• **WHAT THE TASK REQUIRES**
In the entries below, find the lines that contain the word "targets" and copy them.

• **DATA FOR ANALYSIS**
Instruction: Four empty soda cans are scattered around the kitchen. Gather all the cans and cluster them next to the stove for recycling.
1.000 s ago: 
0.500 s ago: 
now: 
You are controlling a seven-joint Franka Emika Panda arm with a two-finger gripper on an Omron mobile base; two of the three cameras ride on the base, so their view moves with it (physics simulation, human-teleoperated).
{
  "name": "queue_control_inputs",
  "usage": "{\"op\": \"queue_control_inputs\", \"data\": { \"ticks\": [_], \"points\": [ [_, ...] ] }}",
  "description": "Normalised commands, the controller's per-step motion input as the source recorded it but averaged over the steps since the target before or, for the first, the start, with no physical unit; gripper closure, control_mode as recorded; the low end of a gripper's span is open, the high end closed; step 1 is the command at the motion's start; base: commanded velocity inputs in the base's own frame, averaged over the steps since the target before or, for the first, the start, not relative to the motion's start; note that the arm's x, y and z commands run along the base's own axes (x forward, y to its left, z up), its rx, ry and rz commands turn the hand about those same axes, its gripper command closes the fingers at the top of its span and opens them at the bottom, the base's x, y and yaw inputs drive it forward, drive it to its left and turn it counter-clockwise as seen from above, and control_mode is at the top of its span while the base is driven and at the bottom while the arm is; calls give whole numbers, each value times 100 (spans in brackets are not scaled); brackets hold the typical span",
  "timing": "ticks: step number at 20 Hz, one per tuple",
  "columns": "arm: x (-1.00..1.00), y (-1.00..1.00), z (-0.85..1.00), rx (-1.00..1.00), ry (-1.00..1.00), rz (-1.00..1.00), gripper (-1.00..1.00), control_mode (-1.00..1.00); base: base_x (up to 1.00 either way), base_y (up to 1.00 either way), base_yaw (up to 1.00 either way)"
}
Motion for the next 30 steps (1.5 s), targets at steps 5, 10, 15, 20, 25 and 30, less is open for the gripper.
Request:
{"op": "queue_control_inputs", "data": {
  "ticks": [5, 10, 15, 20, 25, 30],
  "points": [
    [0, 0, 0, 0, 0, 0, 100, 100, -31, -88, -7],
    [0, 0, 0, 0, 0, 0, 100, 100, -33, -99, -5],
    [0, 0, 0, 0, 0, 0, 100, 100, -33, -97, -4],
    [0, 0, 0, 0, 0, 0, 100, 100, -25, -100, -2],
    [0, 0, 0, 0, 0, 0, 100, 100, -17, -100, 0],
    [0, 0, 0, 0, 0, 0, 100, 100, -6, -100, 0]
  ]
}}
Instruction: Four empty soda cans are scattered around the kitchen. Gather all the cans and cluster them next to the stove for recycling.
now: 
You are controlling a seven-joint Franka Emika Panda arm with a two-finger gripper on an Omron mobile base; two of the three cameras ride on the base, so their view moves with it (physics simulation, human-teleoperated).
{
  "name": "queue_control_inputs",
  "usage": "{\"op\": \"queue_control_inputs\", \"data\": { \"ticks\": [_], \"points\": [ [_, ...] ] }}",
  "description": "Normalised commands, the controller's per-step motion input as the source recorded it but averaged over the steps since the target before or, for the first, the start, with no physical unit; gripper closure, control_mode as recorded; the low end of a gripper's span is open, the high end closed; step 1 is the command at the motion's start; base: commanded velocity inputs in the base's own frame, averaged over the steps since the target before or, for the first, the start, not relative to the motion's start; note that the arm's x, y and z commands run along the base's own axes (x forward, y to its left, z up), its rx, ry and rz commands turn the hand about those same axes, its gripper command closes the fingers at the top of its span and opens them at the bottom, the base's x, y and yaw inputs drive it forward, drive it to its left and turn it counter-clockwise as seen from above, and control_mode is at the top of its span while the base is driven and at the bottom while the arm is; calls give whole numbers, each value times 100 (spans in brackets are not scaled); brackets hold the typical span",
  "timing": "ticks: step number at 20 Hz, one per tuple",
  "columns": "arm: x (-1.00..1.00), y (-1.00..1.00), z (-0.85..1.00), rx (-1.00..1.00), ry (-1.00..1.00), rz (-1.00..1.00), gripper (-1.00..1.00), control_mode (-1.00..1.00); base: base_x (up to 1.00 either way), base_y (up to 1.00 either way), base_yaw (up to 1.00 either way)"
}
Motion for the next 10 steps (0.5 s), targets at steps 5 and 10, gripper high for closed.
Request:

• **TASK SOLUTION**
Motion for the next 30 steps (1.5 s), targets at steps 5, 10, 15, 20, 25 and 30, less is open for the gripper.
Motion for the next 10 steps (0.5 s), targets at steps 5 and 10, gripper high for closed.

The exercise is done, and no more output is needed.